Por la conversación pudieron sacar en limpio el Mayorazgo y Marina que el tal leñador era un redomado bandolero.
Había cometido varias muertes, robado en diferentes puntos, y violado a varias campesinas y pastoras.
«—Una vez estuvo a punto de ser cogido en un pueblo cerca de Ágreda —dijo un arriero joven—. Había sacado dinero a todos los ricos del pueblo, y una noche se presentó en la casa rectoral armado de un trabuco.
»—Aquí vengo —le dijo al cura— a que me dé usted tres onzas. Yo soy Melitón.
»—¡Hombre!, ¿eres tú? —le preguntó el cura—, entra en casa.
»Le hizo pasar y que se sentase a la mesa.
»—¿Quieres cenar?
»—No; lo que quiero son las tres onzas.
»El cura se puso a pasear tranquilamente por el cuarto.
»—¿Conque no quieres cenar conmigo?
»—No señor, lo que quiero es el dinero.
»—Está bien, ahora te lo voy a dar; —y el cura se echó sobre Melitón, le sacó el trabuco de las manos, y apuntándole con él, le gritó—: Ahí tienes el dinero, cobra —y disparó.

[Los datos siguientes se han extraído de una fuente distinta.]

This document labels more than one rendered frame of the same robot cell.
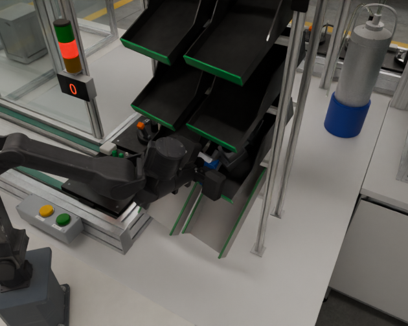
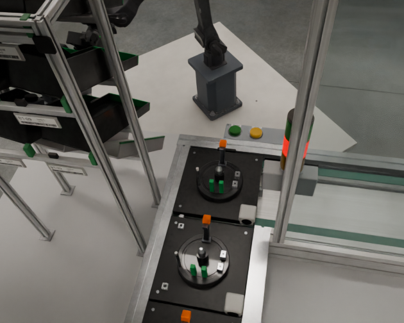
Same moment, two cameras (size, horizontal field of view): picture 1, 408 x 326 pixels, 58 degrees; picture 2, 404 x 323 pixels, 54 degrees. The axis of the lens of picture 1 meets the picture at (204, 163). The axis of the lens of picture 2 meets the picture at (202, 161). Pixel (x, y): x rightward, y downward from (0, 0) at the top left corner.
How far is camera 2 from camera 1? 152 cm
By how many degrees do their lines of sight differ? 83
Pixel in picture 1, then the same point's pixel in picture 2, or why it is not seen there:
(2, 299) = not seen: hidden behind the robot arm
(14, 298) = not seen: hidden behind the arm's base
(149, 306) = (147, 127)
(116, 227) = (186, 141)
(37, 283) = (199, 63)
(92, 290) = (193, 124)
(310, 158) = not seen: outside the picture
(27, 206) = (277, 132)
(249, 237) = (76, 198)
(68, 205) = (241, 144)
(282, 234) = (44, 211)
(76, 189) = (244, 156)
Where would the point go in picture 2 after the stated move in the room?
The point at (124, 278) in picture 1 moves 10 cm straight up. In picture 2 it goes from (173, 137) to (170, 118)
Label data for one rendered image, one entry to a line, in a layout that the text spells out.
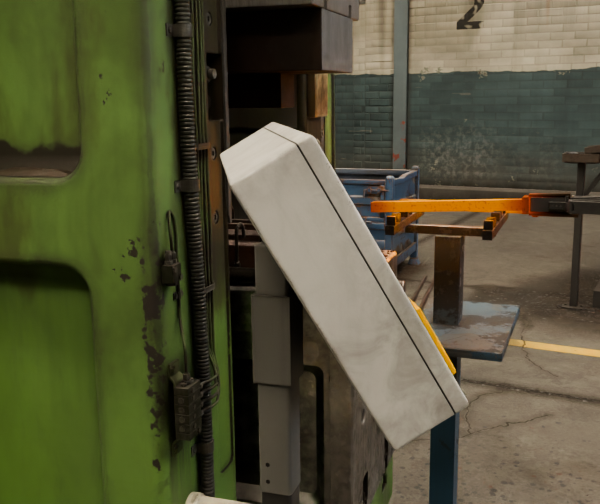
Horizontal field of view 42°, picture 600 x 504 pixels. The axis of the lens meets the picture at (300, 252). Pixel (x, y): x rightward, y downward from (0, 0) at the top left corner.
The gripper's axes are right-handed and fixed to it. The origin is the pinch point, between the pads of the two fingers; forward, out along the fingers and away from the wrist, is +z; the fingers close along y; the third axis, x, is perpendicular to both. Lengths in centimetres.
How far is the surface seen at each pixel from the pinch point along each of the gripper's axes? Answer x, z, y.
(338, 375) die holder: -22, 28, -51
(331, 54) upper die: 30, 31, -43
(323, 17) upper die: 35, 31, -47
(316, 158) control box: 18, 9, -107
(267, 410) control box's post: -10, 20, -95
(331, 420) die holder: -31, 29, -52
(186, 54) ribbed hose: 29, 41, -73
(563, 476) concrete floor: -100, -1, 82
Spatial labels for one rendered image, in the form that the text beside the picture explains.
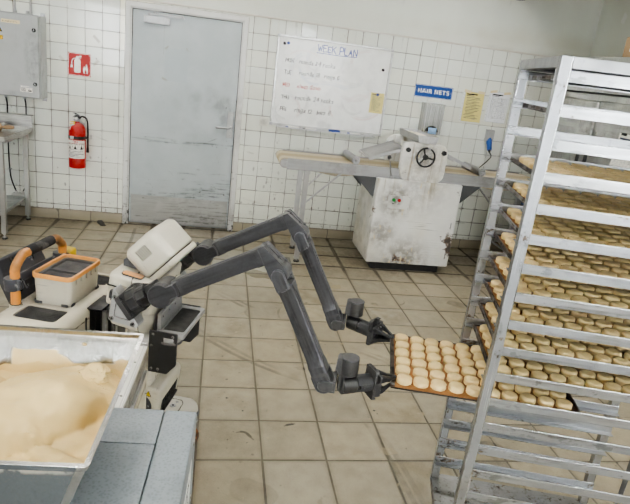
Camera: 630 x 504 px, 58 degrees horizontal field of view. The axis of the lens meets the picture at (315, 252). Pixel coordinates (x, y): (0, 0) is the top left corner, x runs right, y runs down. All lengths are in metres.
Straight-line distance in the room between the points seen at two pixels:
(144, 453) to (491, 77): 5.80
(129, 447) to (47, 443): 0.16
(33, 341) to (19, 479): 0.27
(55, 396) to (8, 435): 0.07
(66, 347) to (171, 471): 0.23
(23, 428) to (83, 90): 5.28
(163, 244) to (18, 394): 1.23
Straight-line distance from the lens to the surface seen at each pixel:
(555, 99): 1.67
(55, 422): 0.78
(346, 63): 5.86
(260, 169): 5.87
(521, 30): 6.47
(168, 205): 6.00
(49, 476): 0.67
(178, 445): 0.88
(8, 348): 0.92
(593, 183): 1.76
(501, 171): 2.13
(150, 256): 1.99
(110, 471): 0.85
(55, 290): 2.19
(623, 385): 2.10
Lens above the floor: 1.71
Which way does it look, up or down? 18 degrees down
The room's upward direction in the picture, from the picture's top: 7 degrees clockwise
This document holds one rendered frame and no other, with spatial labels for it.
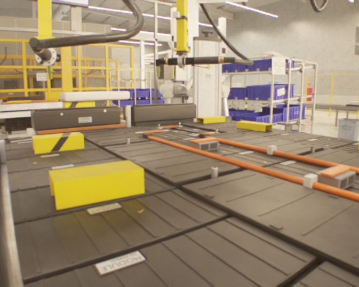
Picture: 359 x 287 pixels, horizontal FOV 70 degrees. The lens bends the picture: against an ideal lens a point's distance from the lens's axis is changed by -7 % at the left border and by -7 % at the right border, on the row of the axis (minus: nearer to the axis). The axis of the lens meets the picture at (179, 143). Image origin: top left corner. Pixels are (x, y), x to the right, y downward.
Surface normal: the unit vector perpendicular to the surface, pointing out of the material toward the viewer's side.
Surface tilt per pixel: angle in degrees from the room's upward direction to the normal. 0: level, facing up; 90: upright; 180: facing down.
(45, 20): 90
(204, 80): 90
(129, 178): 90
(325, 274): 0
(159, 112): 90
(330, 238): 0
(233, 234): 0
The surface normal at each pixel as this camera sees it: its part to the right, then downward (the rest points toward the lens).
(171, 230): 0.00, -0.98
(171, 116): 0.57, 0.15
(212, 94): 0.33, 0.18
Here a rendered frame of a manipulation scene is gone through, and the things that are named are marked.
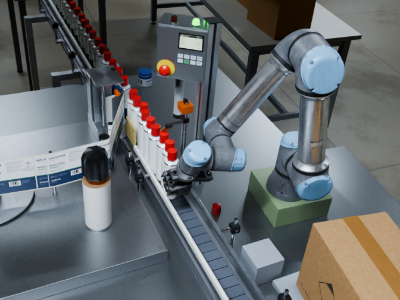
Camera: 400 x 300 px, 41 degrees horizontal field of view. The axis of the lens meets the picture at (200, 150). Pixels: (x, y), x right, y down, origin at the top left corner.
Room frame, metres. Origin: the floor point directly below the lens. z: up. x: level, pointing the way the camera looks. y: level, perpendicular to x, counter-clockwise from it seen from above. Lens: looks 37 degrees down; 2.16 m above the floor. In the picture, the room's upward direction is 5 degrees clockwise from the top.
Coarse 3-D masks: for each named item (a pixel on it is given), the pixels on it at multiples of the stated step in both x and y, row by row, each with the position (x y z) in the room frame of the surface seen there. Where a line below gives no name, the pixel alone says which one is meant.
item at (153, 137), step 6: (156, 126) 1.57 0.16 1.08; (156, 132) 1.55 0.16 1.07; (150, 138) 1.55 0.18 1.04; (156, 138) 1.55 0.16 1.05; (150, 144) 1.55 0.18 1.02; (156, 144) 1.54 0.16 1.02; (150, 150) 1.55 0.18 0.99; (156, 150) 1.54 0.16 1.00; (150, 156) 1.55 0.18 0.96; (150, 162) 1.55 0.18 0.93
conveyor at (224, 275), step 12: (144, 168) 1.57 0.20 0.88; (180, 204) 1.39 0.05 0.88; (180, 216) 1.33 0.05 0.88; (192, 216) 1.34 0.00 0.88; (192, 228) 1.28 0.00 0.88; (204, 228) 1.29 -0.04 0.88; (204, 240) 1.23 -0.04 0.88; (192, 252) 1.17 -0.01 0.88; (204, 252) 1.18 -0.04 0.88; (216, 252) 1.18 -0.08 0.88; (216, 264) 1.13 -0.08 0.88; (216, 276) 1.08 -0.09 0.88; (228, 276) 1.09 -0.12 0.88; (228, 288) 1.04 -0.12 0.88; (240, 288) 1.05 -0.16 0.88
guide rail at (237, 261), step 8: (192, 192) 1.37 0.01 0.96; (200, 200) 1.33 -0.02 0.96; (200, 208) 1.30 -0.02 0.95; (208, 216) 1.26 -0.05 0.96; (216, 224) 1.22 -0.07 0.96; (216, 232) 1.20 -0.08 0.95; (224, 240) 1.16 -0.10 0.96; (232, 256) 1.10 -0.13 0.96; (240, 264) 1.07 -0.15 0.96; (248, 280) 1.01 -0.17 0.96; (256, 288) 0.98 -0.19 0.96
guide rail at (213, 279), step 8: (136, 152) 1.63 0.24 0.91; (144, 160) 1.58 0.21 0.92; (152, 176) 1.49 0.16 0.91; (160, 192) 1.41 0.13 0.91; (168, 200) 1.37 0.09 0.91; (168, 208) 1.34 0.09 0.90; (176, 216) 1.29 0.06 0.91; (184, 232) 1.23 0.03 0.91; (192, 240) 1.19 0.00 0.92; (192, 248) 1.17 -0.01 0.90; (200, 256) 1.13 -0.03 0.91; (208, 272) 1.07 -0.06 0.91; (216, 280) 1.04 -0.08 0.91; (216, 288) 1.02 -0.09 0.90; (224, 296) 0.98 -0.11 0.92
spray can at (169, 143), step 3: (165, 141) 1.48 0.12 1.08; (168, 141) 1.48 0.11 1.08; (171, 141) 1.48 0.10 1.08; (165, 144) 1.47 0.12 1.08; (168, 144) 1.47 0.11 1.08; (171, 144) 1.47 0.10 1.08; (165, 147) 1.47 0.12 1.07; (168, 147) 1.47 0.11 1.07; (171, 147) 1.47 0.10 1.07; (162, 150) 1.48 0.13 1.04; (165, 150) 1.47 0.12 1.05; (162, 153) 1.47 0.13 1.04; (165, 153) 1.47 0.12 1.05; (162, 156) 1.47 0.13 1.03; (165, 156) 1.46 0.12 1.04; (162, 159) 1.47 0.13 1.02; (162, 162) 1.47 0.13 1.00; (162, 165) 1.47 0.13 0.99; (162, 168) 1.47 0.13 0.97; (162, 171) 1.47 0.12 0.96; (162, 177) 1.46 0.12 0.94; (162, 183) 1.46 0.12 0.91; (162, 186) 1.46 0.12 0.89
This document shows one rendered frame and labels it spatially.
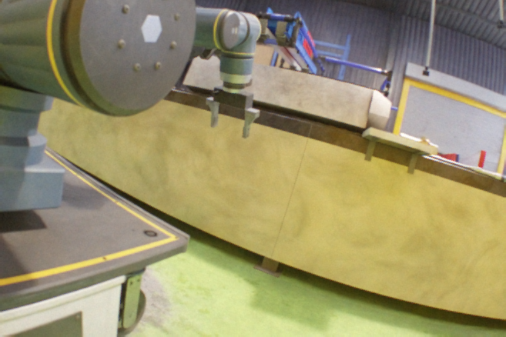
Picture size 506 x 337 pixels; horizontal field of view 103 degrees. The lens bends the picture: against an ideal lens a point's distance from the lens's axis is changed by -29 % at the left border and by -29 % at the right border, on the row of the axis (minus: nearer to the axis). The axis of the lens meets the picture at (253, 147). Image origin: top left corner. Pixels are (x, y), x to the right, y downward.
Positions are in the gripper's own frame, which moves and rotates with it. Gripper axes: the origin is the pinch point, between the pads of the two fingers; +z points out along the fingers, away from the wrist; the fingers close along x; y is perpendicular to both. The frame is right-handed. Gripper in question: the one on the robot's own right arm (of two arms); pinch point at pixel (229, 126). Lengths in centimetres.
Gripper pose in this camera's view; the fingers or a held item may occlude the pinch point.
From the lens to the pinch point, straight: 98.6
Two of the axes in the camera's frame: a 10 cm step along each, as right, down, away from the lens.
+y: -4.7, 3.3, -8.2
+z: -1.3, 8.9, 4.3
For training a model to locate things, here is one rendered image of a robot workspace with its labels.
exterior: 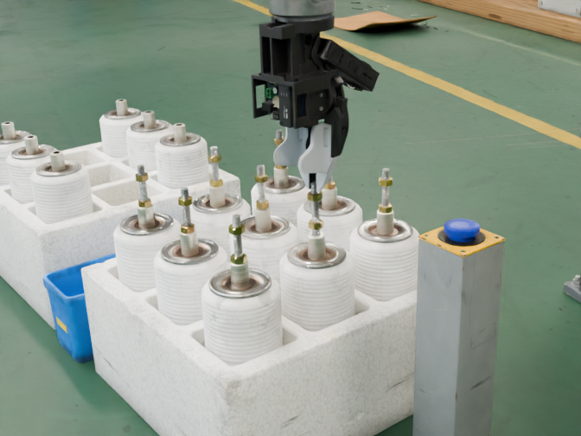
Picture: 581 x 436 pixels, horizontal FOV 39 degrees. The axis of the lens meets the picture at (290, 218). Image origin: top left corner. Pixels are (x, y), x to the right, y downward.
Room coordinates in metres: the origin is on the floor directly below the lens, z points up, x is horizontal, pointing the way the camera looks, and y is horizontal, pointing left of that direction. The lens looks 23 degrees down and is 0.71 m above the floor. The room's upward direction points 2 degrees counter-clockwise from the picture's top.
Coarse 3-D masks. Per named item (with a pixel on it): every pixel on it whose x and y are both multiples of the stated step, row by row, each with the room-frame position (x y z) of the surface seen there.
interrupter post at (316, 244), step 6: (324, 234) 0.96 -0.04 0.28; (312, 240) 0.95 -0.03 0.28; (318, 240) 0.95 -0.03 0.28; (324, 240) 0.96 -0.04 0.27; (312, 246) 0.95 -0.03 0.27; (318, 246) 0.95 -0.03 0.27; (324, 246) 0.96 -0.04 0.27; (312, 252) 0.95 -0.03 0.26; (318, 252) 0.95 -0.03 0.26; (324, 252) 0.95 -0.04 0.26; (312, 258) 0.95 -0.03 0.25; (318, 258) 0.95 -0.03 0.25
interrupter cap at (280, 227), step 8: (272, 216) 1.09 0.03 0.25; (248, 224) 1.06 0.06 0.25; (272, 224) 1.07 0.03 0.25; (280, 224) 1.06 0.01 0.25; (288, 224) 1.05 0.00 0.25; (248, 232) 1.03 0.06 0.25; (256, 232) 1.04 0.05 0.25; (264, 232) 1.04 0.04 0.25; (272, 232) 1.03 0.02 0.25; (280, 232) 1.03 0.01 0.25
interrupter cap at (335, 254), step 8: (296, 248) 0.98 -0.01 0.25; (304, 248) 0.98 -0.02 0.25; (328, 248) 0.98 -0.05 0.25; (336, 248) 0.97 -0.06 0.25; (288, 256) 0.95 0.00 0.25; (296, 256) 0.95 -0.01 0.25; (304, 256) 0.96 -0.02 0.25; (328, 256) 0.96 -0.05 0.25; (336, 256) 0.95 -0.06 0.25; (344, 256) 0.95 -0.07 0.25; (296, 264) 0.93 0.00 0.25; (304, 264) 0.93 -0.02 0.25; (312, 264) 0.93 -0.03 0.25; (320, 264) 0.93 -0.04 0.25; (328, 264) 0.93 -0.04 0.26; (336, 264) 0.93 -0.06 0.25
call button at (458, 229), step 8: (448, 224) 0.87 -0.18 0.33; (456, 224) 0.86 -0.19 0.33; (464, 224) 0.86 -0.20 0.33; (472, 224) 0.86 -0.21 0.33; (448, 232) 0.85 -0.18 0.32; (456, 232) 0.85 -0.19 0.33; (464, 232) 0.85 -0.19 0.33; (472, 232) 0.85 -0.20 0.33; (456, 240) 0.85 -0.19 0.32; (464, 240) 0.85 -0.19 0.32
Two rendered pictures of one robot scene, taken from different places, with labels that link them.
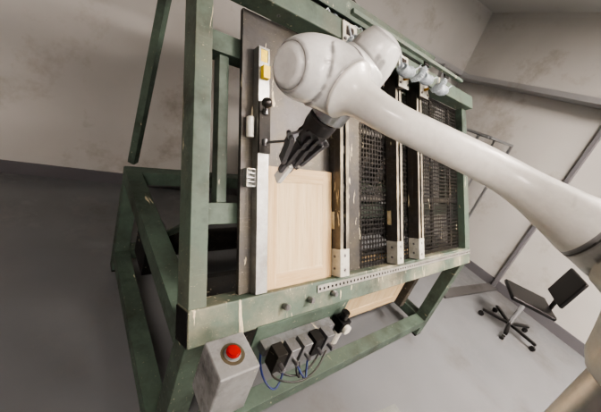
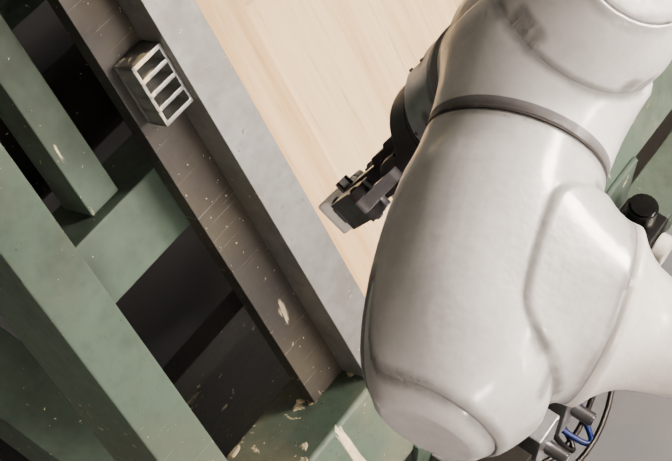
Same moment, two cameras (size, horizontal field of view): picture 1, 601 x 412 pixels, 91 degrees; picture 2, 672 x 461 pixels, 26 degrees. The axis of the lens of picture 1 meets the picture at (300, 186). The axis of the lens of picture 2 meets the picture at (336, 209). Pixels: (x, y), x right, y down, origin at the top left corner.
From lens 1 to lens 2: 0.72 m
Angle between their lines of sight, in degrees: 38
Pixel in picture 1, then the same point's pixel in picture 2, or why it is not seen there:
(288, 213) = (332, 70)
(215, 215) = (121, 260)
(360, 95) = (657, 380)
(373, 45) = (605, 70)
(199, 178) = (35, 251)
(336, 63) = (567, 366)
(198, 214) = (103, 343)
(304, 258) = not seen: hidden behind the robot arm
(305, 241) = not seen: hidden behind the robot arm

»Al ruido del tiro se acercaron algunos del pueblo a la casa rectoral. El bandido echó a correr; y como el cura decía: “¡Perseguidle, que es Melitón!”, salieron tras él unos cuantos pero no le pudieron alcanzar. Al día siguiente había sangre en la escalera de la casa rectoral.»
—Templado debe ser ese cura.
—Como que estuvo en la guerra, y dice que mejor andaría por los montes con un trabuco que cantando misa.
Siguieron todos los hombres hablando de Melitón y de sus hazañas; unos le defendían y le consideraban como un alma de Dios; otros pedían en su fuero interno todas las desgracias sobre la cabeza del bandido.
Oían el Mayorazgo y Marina la conversación, cuando un gato muy chiquito saltó a la falda de la muchacha. Le faltaba al animal una oreja y la cola.
—Pobrecito —dijo la muchacha pasándole la mano por el lomo—. ¿Qué le ha sucedido para estar así?
—Un maranchonero —contestó la moza— que se entretuvo en calentar las tenazas y quemarle.
Golpeó la mesa con el puño el Mayorazgo irritado.
—¿Qué le pasa? —preguntó uno de los hombres en el colmo del asombro.
—Nada.
Después de calentarse al fuego, el Mayorazgo y Marina, alumbrados por el candil de la moza, se fueron a tender al pajar.
Uno que dormía también allá se despertó y se puso a hablar con ellos. Era un arriero, un muchacho joven que tenía un mulo o iba vendiendo ciruelas, pasas y orejones por los pueblos; recorría las tierras de Burgos y de Soria, dos tierras bastante pobres según decía. Se levantaba siempre al amanecer y empezaba su tarea. Cuando concluía la venta de sus ciruelas y orejones, se volvía a su pueblo a trabajar al campo.
Mientras hablaban se llevaron el candil, y con el acompañamiento del sonar de los cencerros de las vacas, quedaron dormidos.